Follow its spread and eventual eradication in the timeline below.
Smallpox timeline
3rd century BC
Smallpox is present in the Egyptian Empire
4th century
A written description of a disease that clearly resembles smallpox appears in China
6th century
Increased trade with China and Korea introduces smallpox into Japan.
7th century
Smallpox is widespread in India. Arab expansion spreads smallpox into northern Africa, Spain, and Portugal.
10th century
Smallpox spreads to Asia Minor, the area of present-day Turkey.
11th century
Entrance into Europe
Crusades further contribute to the spread of smallpox in Europe with the European Christians moving to and from the Middle East during the next two centuries.
13th century
Smallpox moves north
Population expansion and more frequent travel renders smallpox endemic in previously unaffected Central and North Europe, with severe epidemics occurring as far as Iceland.
15th century
Smallpox is widespread in many European countries, and Portuguese expeditions to African west coast and new trade routes with eastern parts of Africa introduce the disease into West Africa.
16th century
European colonization and the African slave trade import smallpox into the Caribbean and Central and South America.

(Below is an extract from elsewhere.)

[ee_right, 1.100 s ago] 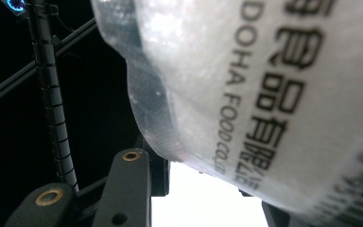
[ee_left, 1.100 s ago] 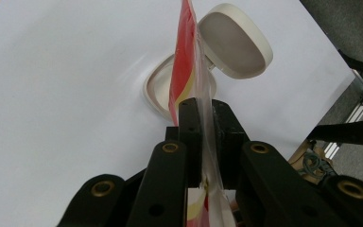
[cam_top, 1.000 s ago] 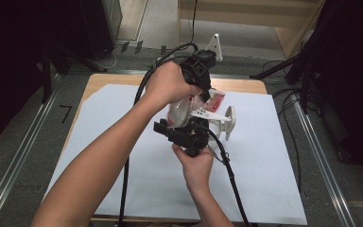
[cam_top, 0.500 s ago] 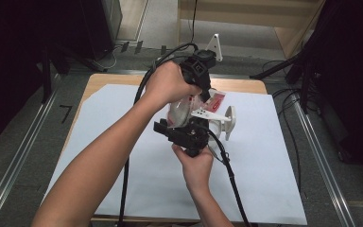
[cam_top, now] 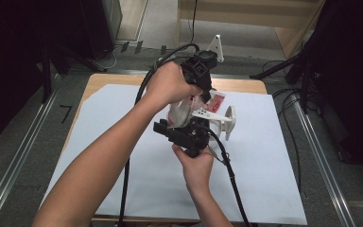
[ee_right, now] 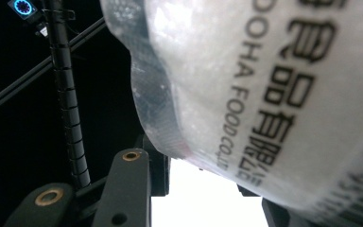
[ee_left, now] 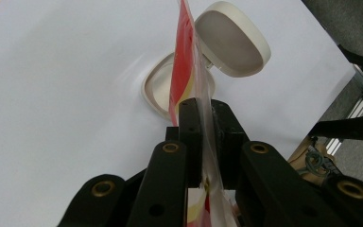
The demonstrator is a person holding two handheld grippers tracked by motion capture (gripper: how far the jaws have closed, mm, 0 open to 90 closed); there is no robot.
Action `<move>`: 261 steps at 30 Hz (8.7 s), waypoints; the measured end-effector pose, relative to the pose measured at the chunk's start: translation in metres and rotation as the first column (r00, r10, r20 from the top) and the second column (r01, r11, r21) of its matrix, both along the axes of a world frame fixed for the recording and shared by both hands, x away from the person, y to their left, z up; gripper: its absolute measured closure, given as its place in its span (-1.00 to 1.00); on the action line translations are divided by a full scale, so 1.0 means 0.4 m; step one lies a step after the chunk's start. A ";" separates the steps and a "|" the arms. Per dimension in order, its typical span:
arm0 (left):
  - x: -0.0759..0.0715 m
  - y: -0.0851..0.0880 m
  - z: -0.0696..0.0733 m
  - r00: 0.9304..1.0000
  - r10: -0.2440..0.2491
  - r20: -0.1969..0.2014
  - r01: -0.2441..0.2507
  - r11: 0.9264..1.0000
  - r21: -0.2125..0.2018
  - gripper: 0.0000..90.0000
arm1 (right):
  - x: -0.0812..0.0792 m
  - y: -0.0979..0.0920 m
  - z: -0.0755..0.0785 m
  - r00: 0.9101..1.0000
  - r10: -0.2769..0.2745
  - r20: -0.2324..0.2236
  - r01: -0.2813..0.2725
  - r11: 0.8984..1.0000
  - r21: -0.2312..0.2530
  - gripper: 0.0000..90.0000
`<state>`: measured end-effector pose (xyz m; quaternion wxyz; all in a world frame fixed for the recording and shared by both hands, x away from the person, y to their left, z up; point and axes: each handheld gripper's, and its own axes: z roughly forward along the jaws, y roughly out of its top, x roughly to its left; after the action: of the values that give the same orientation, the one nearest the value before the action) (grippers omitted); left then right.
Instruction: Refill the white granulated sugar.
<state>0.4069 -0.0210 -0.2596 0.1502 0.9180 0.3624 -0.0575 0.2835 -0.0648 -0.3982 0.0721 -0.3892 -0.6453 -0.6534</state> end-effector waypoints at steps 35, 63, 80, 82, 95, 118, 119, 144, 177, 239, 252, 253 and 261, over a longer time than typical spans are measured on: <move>-0.008 -0.024 0.005 0.999 -0.029 0.045 0.029 1.000 -0.004 0.90 | 0.009 -0.011 0.004 0.999 -0.023 0.022 0.024 0.999 -0.041 0.43; -0.010 -0.006 0.002 0.999 -0.029 0.043 0.029 0.999 -0.012 0.90 | 0.006 -0.003 -0.002 0.999 -0.010 0.032 0.012 0.998 -0.063 0.43; -0.016 0.005 0.001 0.998 -0.038 0.052 0.040 0.999 -0.029 0.90 | 0.000 0.002 -0.005 0.999 -0.016 0.045 0.019 0.997 -0.077 0.43; -0.018 0.009 0.002 0.998 -0.039 0.044 0.040 0.999 -0.030 0.90 | -0.001 0.003 -0.007 0.999 -0.014 0.049 0.018 0.996 -0.084 0.43; -0.030 0.046 -0.005 0.997 -0.050 0.057 0.054 0.996 -0.073 0.89 | -0.009 0.011 -0.019 0.998 0.010 0.063 -0.004 0.994 -0.107 0.41; -0.071 0.111 -0.017 0.993 -0.078 0.091 0.088 0.989 -0.119 0.88 | -0.029 0.042 -0.055 0.996 0.032 0.084 -0.017 0.985 -0.174 0.38; -0.071 0.115 -0.018 0.993 -0.078 0.088 0.089 0.988 -0.122 0.88 | -0.029 0.044 -0.056 0.996 0.032 0.083 -0.016 0.984 -0.179 0.38; -0.093 0.193 -0.050 0.994 -0.064 0.094 0.082 0.976 -0.199 0.89 | -0.045 0.068 -0.099 0.989 0.066 0.133 -0.029 0.964 -0.265 0.38; -0.135 0.287 -0.120 0.997 -0.017 0.070 0.037 0.953 -0.302 0.92 | -0.060 0.087 -0.162 0.985 0.121 0.125 -0.069 0.932 -0.356 0.36; -0.193 0.425 -0.192 0.983 0.058 0.176 0.041 0.857 -0.514 0.94 | -0.037 0.058 -0.201 0.998 0.043 0.044 -0.024 0.931 -0.363 0.32; -0.215 0.454 -0.198 0.978 0.070 0.194 0.046 0.845 -0.533 0.95 | -0.025 0.043 -0.207 1.000 0.023 0.017 -0.016 0.933 -0.360 0.32; -0.216 0.456 -0.199 0.978 0.070 0.197 0.046 0.846 -0.530 0.96 | -0.025 0.041 -0.207 1.000 0.021 0.013 -0.014 0.932 -0.362 0.33; -0.221 0.466 -0.210 0.979 0.074 0.189 0.037 0.849 -0.527 0.98 | -0.021 0.038 -0.212 1.000 0.015 0.010 -0.010 0.927 -0.374 0.34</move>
<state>0.3183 0.1654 -0.3434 0.4329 0.8390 0.3243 -0.0600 0.2751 -0.0496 -0.4831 -0.0035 -0.3874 -0.7609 -0.5205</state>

Variolation—a process of grinding up dried smallpox scabs from a smallpox patient and inhaling them or scratching them into an arm of an uninfected person—is being used in China (inhalation technique) and India (cutaneous technique) to control smallpox.
17th century
Increased use of variolation
Variolation (cutaneous technique) is a widespread method for preventing smallpox in the Ottoman Empire (former Asia Minor, present-day Turkey) and North Africa.
Smallpox spreads into North America
European colonization imports smallpox into North America.
18th century
Variolation is introduced into England by Lady Mary Wortley Montagu, the wife of the British ambassador to Turkey.
In 1796, Edward Jenner, an English doctor, shows the effectiveness of previous cowpox infection in protecting people from smallpox, forming the basis for vaccination.
20th century
Smallpox is widespread in Africa, Asia, and South America in the early 1900s, while Europe and North America have smallpox largely under control through the use of mass vaccination.
After a global eradication campaign that lasted more than 20 years, the 33rd World Health Assembly declares the world free of smallpox in 1980.